About this exercise
The word "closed" occurs in some of the lines below; copy each of those lines.

Record extracts

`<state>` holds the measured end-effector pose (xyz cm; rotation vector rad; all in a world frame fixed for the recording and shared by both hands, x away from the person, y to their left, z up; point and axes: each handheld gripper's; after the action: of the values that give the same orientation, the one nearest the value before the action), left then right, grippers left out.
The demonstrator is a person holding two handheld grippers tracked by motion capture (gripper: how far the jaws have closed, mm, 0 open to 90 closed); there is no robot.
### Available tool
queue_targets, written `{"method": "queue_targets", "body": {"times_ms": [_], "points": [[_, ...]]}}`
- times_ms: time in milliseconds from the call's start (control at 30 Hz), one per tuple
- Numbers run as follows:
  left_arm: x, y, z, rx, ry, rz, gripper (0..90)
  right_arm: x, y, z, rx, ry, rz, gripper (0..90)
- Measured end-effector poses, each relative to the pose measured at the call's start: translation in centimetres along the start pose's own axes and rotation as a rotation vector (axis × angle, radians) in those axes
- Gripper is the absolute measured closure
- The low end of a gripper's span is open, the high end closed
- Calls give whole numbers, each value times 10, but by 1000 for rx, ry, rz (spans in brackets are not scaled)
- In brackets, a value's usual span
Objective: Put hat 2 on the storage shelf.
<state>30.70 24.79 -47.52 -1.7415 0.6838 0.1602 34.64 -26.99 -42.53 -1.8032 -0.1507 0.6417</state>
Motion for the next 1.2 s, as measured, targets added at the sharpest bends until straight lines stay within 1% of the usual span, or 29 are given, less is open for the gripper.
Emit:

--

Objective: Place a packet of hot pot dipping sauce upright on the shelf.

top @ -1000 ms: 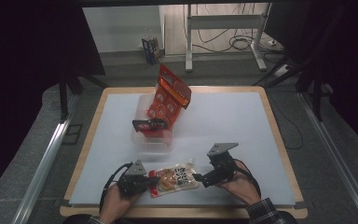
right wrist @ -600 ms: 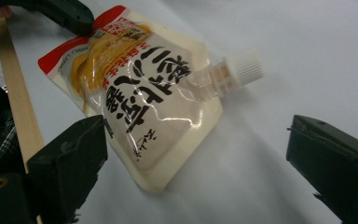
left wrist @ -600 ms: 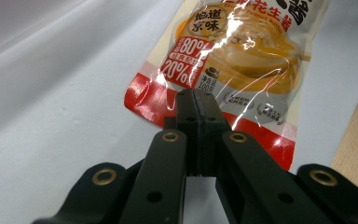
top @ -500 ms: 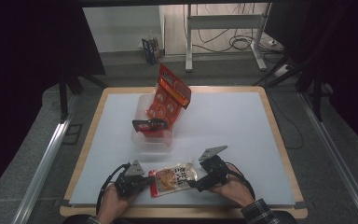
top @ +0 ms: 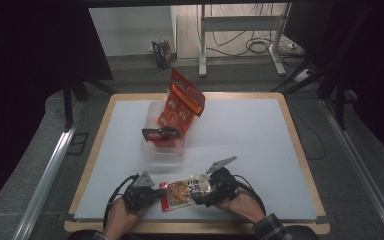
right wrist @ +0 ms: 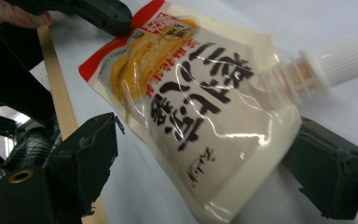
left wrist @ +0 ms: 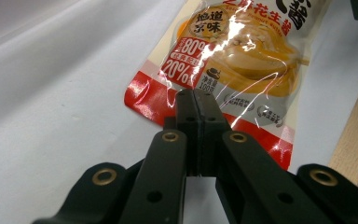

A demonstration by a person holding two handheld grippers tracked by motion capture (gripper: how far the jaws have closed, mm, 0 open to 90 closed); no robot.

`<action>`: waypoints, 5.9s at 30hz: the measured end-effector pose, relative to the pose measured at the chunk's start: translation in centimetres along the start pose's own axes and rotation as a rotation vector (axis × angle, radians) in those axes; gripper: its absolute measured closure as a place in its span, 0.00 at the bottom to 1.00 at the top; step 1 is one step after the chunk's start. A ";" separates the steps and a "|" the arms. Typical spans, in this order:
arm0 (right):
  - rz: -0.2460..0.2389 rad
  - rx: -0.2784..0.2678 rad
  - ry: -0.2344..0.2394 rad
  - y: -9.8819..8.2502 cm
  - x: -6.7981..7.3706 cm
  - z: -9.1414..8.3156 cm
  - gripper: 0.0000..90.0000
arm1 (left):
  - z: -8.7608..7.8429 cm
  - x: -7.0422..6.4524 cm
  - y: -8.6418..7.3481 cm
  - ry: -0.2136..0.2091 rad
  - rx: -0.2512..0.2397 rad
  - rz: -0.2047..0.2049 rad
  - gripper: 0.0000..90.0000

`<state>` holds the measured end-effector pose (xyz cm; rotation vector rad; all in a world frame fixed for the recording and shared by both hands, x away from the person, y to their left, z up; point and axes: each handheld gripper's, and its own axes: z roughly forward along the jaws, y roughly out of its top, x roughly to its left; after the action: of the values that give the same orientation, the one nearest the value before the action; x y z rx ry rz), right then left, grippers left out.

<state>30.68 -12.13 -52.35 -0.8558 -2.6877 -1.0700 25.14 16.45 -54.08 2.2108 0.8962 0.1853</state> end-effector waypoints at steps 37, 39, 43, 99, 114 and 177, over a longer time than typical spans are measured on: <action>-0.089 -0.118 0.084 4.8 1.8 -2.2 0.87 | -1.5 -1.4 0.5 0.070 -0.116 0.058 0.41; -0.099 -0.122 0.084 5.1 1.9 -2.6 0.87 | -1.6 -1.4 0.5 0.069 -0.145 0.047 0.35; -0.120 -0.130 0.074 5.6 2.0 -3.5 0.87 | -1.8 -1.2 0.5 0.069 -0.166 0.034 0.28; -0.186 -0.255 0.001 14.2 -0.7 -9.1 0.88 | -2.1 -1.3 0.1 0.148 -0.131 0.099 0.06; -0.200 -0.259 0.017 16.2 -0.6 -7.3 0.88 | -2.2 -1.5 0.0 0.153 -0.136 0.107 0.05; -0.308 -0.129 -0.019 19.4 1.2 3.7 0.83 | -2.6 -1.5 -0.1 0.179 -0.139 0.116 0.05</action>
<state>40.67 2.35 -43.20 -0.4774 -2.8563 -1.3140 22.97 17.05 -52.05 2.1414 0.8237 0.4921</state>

Exercise answer
The demonstrator is a person holding two handheld grippers tracked by motion capture (gripper: how far the jaws have closed, mm, 0 open to 90 closed); there is no robot.
- The low end of a gripper's span is open, the high end closed
A demonstration by a person holding two handheld grippers tracked by motion capture (gripper: how far the jaws have closed, mm, 0 open to 90 closed); no robot.

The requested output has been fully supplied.